#### WHAT THE EXERCISE ASKS:
Only lines with the word "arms" are wanted; copy each of them from the listing below.

^^^^^^^^

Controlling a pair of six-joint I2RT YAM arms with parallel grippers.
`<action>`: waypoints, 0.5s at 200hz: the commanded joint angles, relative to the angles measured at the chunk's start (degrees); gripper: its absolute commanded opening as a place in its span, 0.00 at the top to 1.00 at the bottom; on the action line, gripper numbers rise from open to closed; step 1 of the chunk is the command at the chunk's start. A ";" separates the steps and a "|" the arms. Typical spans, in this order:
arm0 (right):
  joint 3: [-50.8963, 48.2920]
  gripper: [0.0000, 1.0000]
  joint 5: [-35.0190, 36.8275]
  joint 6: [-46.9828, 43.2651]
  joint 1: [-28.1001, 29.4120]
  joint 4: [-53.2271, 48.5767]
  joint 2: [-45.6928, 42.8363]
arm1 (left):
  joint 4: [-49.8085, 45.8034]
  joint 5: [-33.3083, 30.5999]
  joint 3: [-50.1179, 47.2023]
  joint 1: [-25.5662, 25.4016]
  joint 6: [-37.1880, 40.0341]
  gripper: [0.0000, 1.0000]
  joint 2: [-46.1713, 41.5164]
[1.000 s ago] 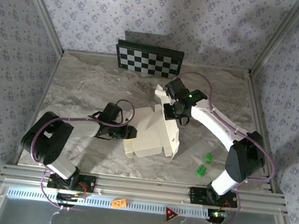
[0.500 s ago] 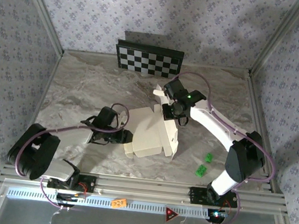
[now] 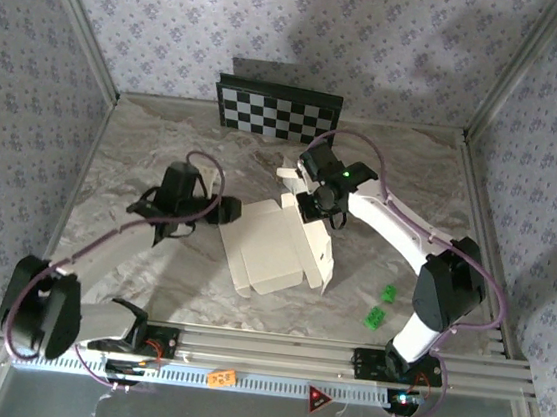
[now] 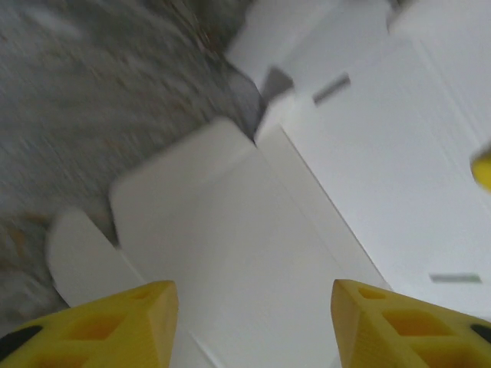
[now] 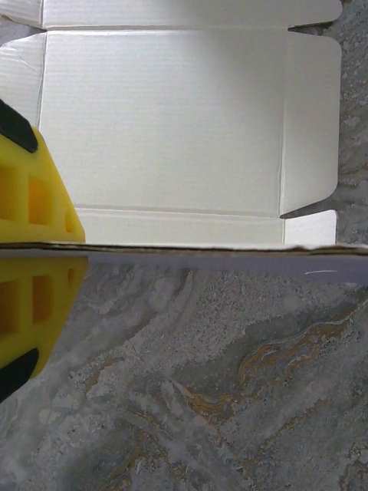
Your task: Fold the paper box
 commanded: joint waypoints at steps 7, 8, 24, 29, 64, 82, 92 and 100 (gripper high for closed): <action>-2.12 1.00 -3.59 -2.61 0.31 -5.50 1.98 | 0.36 5.52 7.90 2.84 8.69 0.35 7.94; -2.18 1.00 -3.65 -2.58 0.32 -5.40 1.92 | 0.42 5.60 8.14 2.84 9.02 0.35 8.21; -2.67 1.00 -4.19 -2.92 0.25 -5.02 1.60 | 1.50 7.73 11.84 2.93 14.60 0.32 12.29; -2.76 1.00 -4.29 -2.99 0.29 -4.95 1.57 | 1.85 8.29 12.89 3.01 16.08 0.32 13.50; -3.38 1.00 -4.83 -3.46 0.21 -4.94 1.01 | 2.88 21.83 20.70 5.22 23.25 0.28 23.40; -3.46 1.00 -4.95 -3.68 0.10 -4.79 0.87 | 2.42 22.52 24.12 5.76 25.08 0.28 27.37; -3.53 1.00 -5.05 -3.76 0.06 -4.85 0.81 | 3.98 23.00 24.94 6.00 25.81 0.28 29.14; -3.55 1.00 -5.20 -3.78 -0.03 -4.75 0.81 | 5.86 23.63 25.14 6.09 26.40 0.28 30.30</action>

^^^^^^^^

#### EXPECTED ANSWER:
Controlling a pair of six-joint I2RT YAM arms with parallel grippers.
`<action>`: waypoints, 0.5s at 200hz: the commanded joint angles, relative to the angles measured at the chunk's start (degrees); gripper: its absolute commanded opening as a place in its span, 0.00 at the top to 1.00 at the bottom; on the action line, gripper numbers rise from open to closed; step 1 of the chunk is the command at the chunk's start. A ";" separates the steps and a "|" the arms. Typical spans, in this order:

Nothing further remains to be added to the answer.